Take a Romanian Deadlift for example, if your grip fails before your hamstrings and glutes are adequately stimulated, your hypertrophy goals may remain out of reach.
Outside of the gym, a weak grip may decrease your overall quality of life. Take a moment and consider how many day to day tasks require grip strength. Whether it be carrying shopping or a suitcase or opening a jar, your grip is challenged more often than you might realise.
These issues become even more pertinent as we get older and want to maintain a sense of independence.
Athletic performance has also been shown to benefit from improvements in grip strength. A stronger grip helps your performance in sports involving a racket or bat, as it allows you to withstand more force when you strike the ball. Activities like rock climbing also require significant grip strength, both in terms of allowing you to climb for longer periods but also in allowing you to grasp smaller surfaces more effectively.
What exactly is hand strength?
Grip, or hand strength, can be divided into three categories: crush grip, support grip, and pinch grip. The muscles of the forearms, biceps, hands, and fingers all play a role in developing a better grip.
Crush grip is the ability to squeeze something between your fingers and palm, think of shaking hands or holding a cricket bat or a heavy barbell.
Support grip is the ability to hold on to an object or hang from an object for an extended period of time. Think of carrying a suitcase or hanging from a pull up bar.

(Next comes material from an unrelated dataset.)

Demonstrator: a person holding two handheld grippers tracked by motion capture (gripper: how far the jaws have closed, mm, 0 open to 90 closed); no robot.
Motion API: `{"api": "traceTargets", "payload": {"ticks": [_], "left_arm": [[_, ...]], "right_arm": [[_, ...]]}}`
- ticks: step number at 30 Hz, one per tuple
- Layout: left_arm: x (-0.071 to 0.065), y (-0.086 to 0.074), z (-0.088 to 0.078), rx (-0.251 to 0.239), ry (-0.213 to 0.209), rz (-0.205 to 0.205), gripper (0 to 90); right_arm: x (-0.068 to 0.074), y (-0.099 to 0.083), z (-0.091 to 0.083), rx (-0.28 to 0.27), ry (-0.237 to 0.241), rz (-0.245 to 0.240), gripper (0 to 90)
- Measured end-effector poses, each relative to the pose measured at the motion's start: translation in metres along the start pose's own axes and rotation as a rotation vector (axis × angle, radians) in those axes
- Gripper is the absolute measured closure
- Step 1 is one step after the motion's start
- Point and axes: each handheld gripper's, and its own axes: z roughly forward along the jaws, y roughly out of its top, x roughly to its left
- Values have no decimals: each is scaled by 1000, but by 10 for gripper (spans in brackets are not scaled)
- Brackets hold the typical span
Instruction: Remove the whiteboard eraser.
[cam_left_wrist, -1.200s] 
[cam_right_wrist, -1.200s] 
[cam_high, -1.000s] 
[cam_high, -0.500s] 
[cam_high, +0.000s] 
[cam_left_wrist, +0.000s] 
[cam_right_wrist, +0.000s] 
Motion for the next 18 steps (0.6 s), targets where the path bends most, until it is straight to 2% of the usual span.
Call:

Pinch grip is the strength between the tips of your fingers and thumb. Rock climbing, throwing and opening the lids of jars all require pinch grip.
Can you improve grip strength?
You can improve your grip strength just like any other area, the same basic principles of specificity and progressive overload apply.
For well rounded grip strength you’ll start by establishing a baseline foundational; level, before focussing on muscular endurance (the ability to hold the laid for a certain length of time) and maximal strength (the ability to hold a maximal weight for a shorter amount of time.)
The amount of focus you place on each element will depend on what your goals are. If you’re training your grip for activities like rock climbing or for day to day functionality, endurance will be more important. If your grip training is a means to boosting your deadlift then maximal strength will be applicable.
What are some grip strength exercises?
To train different elements of your grip, different approaches will be needed. Below are a few different exercises you can do for total grip strength.
Exercise 1: Hand Clench
Hold a tennis ball or stress ball in your hand using your four fingers, not the thumb. Clench your fingers into the ball and then release. Go high rep with these. Aim for 50 to start and work up to 100.
Exercise 2: Towel Wring
Soak a towel in water. Holding the towel horizontally, twist the towel to squeeze the water out. Keep twisting until it can’t be twisted anymore. Now, soak it again, and twist your arms in the other direction. Repeat three times in each direction for three sets.
Exercise 1: Dead Hang
Grab a pull-up bar using a double overhand grip and hang for as long as you can.
Exercise 2: Farmer’s Carry
Equipment Needed: two dumbbells, kettlebells or an open trap bar.
Hold a weight in each hand at your sides with palms facing in. Keeping your shoulders back and looking straight ahead, walk forward for a set distance. Brace your core throughout and focus on walking as normally as possible. Turn around and walk back to your starting point. That’s one set.
Exercise: Plate Pinch
Place a weight plate on its side on the ground. It should be balanced standing up. Squat down and grab the plate with only the fingertips of your right hand. Hold as long as possible, then squat down and repeat. Keep going until you can no longer hold the plate.
What does a grip strength workout look like?
The above exercises are grip specific movements, however for most trainees it may not be necessary to do a huge amount of direct grip work. Your crush grip and support grip will be challenged in movements like deadlifts, rows and pull ups. As long as you're not using a training aid like straps to improve your grip for every exercise, your grip will more than likely be challenged sufficiently to stimulate strength gains.
That’s not to say straps shouldn’t be used, rather that they should be saved for when you absolutely need them.
Too much direct grip work may be detrimental to your overall training as it may mean your grip fatigues before the target muscle group. Therefore, unless you have a sport specific reason for training your grip directly, it may not be required.